Pour Léon Kengo wa Dondo interrogé par Rfi ce matin, au sujet de la polémique sur la désignation de Shadary, l’élection c’est d’abord le rendez-vous entre un homme et son peuple quel que soit son mode de désignation.

« Il ne vient pas orphelin dans cette élection, il a un père qui l’a présenté qui va le soutenir. L’élection c’est un homme devant son peuple, même si le président l’a désigné ça peut ne pas aller », a expliqué Kengo wa Dondo.
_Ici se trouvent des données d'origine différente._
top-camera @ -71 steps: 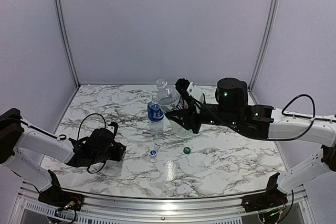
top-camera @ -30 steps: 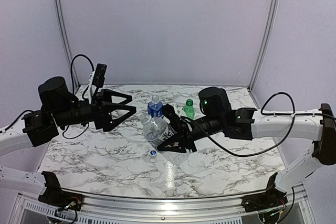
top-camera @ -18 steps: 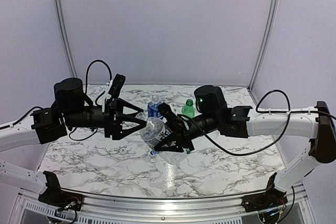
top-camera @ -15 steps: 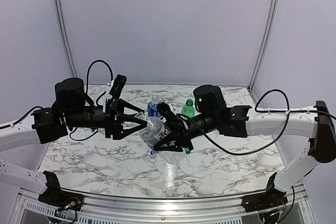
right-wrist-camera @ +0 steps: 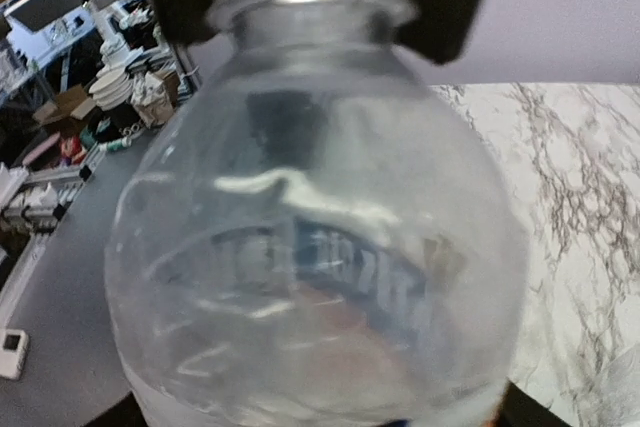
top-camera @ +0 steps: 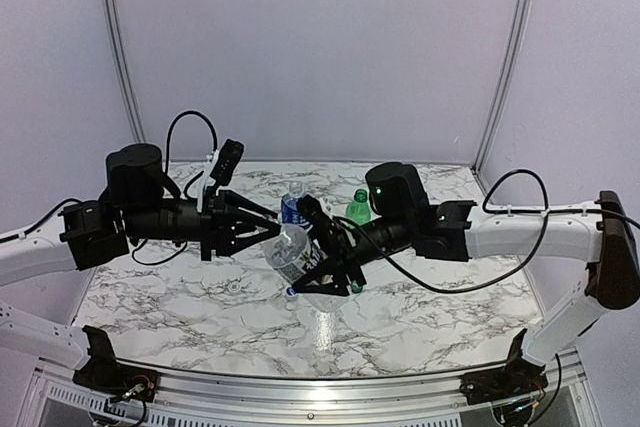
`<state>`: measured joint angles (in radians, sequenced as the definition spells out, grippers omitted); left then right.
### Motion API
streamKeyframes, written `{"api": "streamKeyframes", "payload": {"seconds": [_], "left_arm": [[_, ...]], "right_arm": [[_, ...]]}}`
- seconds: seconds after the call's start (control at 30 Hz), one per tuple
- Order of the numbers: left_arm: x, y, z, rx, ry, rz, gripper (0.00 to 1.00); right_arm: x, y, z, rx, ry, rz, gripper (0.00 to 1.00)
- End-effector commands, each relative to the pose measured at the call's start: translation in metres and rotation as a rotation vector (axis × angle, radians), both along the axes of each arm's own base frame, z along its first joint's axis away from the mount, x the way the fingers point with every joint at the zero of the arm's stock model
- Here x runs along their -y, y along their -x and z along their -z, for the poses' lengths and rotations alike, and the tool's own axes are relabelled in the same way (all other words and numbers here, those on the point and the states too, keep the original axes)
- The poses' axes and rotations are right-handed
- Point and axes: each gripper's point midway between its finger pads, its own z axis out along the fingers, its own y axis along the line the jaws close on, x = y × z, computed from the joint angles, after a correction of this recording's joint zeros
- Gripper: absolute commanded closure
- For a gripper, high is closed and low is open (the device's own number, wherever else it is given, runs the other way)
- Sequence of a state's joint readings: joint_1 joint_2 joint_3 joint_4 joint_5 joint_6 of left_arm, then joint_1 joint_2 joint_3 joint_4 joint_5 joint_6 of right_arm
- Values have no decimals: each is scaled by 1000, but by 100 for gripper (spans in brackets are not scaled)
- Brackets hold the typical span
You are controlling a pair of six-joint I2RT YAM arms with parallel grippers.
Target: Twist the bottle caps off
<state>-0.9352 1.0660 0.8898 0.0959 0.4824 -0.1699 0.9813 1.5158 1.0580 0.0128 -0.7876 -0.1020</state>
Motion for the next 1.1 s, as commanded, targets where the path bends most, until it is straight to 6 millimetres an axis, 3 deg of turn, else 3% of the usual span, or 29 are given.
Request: {"api": "streamKeyframes", "payload": {"seconds": [0.0,0.1,0.33,0.43,0.73,1.07], "left_arm": [[-12,-12,2,18,-60,-93,100],[-33,-30,11,11,-135,-230,100],[-104,-97,31,5,-358,-702,100],[-122,-128,38,-24,-394,-826,100],[-118,-196,62,-86,-432,-942,100],[-121,-217,111,-153,-516,-962,100]], "right_arm": [[4,-25,-28,46,-29,132,15],[18,-38,-32,53,-14,226,2],[53,-66,-45,102,1,444,1],[62,-73,-49,108,-9,503,1],[74,-74,-43,98,-2,559,2],[83,-74,-39,107,10,586,2]]}}
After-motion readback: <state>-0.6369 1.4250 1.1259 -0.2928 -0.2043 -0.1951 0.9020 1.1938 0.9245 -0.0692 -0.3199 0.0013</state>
A la question de savoir si Kabila serait en train de jouer le scénario Medvedev-Poutine, le président du sénat indique que c’est un scénario qui est crédible.

» Il fait passer Ramazani, Ramazani peut être élu une fois, lui peut revenir, personne ne peut émettre des critiques, moi je pense qu’il a bien joué », a renchéri Kengo.

Selon lui, le fait pour Joseph Kabila d’avoir désigné son dauphin, est un signe qui prouve « qu’il est le seul à avoir respecté la Constitution ».
« Il faut plutôt rendre hommage », a-t-il déclaré.

Pour rappel, le président Vladimir Poutine avait dû renoncer à briguer un 3ème mandat présidentiel à cause de la limitation constitutionnelle.
Il promut alors la candidature de son Premier ministre Dmitri Medvedev.
Élu président de la République en 2008, ce dernier nomma Poutine premier ministre.
Au bout de 4 ans (2012), Medvedev, alors qu’il en avait le droit, ne se présenta plus à la présidentielle. Il laissa Poutine revenir.